● Exercise goal
An exact transcript is needed of the material below, beginning at the line that contains "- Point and" and continuing through its last line; nothing else should appear.
......
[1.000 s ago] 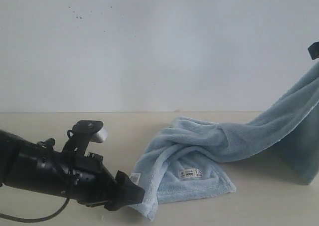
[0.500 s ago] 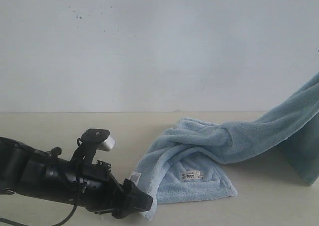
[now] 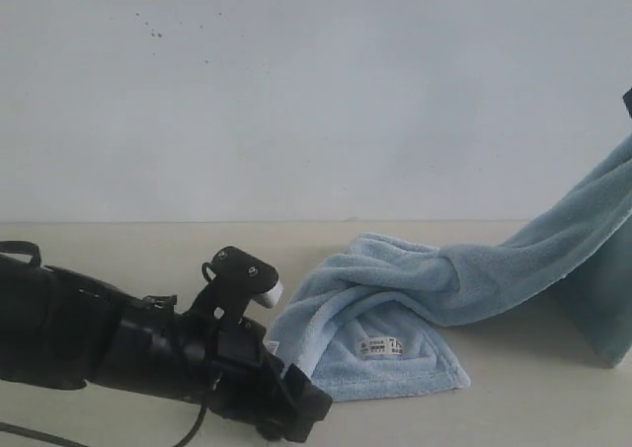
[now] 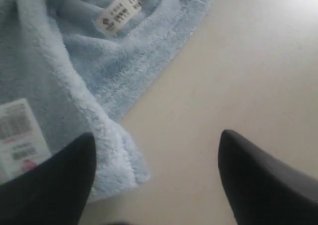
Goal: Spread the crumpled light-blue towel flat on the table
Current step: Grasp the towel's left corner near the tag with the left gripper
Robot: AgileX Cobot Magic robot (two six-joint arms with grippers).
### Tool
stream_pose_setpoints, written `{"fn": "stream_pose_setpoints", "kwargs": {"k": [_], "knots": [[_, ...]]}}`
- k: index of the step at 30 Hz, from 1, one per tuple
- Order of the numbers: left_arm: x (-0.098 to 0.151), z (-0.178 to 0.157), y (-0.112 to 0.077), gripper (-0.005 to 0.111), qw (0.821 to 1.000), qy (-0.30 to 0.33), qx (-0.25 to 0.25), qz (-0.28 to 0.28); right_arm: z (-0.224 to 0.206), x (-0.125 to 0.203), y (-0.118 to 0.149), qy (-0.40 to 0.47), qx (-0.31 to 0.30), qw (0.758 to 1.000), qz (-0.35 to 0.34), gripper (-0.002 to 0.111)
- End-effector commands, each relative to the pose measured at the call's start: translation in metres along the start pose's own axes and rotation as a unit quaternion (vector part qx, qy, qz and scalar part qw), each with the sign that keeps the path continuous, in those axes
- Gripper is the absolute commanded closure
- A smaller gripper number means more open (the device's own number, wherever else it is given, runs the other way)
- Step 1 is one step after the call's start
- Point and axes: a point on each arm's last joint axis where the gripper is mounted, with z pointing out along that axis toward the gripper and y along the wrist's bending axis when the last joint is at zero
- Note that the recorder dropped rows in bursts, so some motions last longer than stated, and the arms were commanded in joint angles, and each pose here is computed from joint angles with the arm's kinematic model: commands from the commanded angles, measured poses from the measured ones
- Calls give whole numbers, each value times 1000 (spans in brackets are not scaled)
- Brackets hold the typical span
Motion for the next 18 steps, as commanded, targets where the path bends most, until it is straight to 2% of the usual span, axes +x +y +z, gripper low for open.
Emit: {"fn": "stream_pose_setpoints", "kwargs": {"k": [1,5,13,18], "knots": [[-9,1,8,40,998,2,-64,21,-2,-2,-1,-13,-4,1000,-2,106],[-5,10,12,40,997,15,-72,27,-2,-3,-1,-17,-4,1000,-3,106],[10,36,-3,40,995,56,-56,64,-2,-3,-1,-22,-3,1000,-3,106],[20,48,0,40,990,81,-82,81,-2,-4,-1,-26,-3,1000,-2,106]]}}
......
● Response box
- Point and axes: a point on each arm's last joint axis where the gripper is mounted, with z pointing out along that axis toward the gripper and y along the wrist's bending axis when the last joint is at zero
- Note that the recorder dropped rows in bursts, so some motions last longer than stated, and the arms were commanded in joint angles, and each pose here is computed from joint angles with the arm's kinematic model: commands from the commanded angles, measured poses from the measured ones
- Calls give whole numbers, each value times 1000 (spans in brackets are not scaled)
- Brackets hold the typical span
Motion for the next 18 steps, as commanded, targets where the path bends most, until it is straight to 2% of the usual span, axes +x +y +z, gripper low for open.
Emit: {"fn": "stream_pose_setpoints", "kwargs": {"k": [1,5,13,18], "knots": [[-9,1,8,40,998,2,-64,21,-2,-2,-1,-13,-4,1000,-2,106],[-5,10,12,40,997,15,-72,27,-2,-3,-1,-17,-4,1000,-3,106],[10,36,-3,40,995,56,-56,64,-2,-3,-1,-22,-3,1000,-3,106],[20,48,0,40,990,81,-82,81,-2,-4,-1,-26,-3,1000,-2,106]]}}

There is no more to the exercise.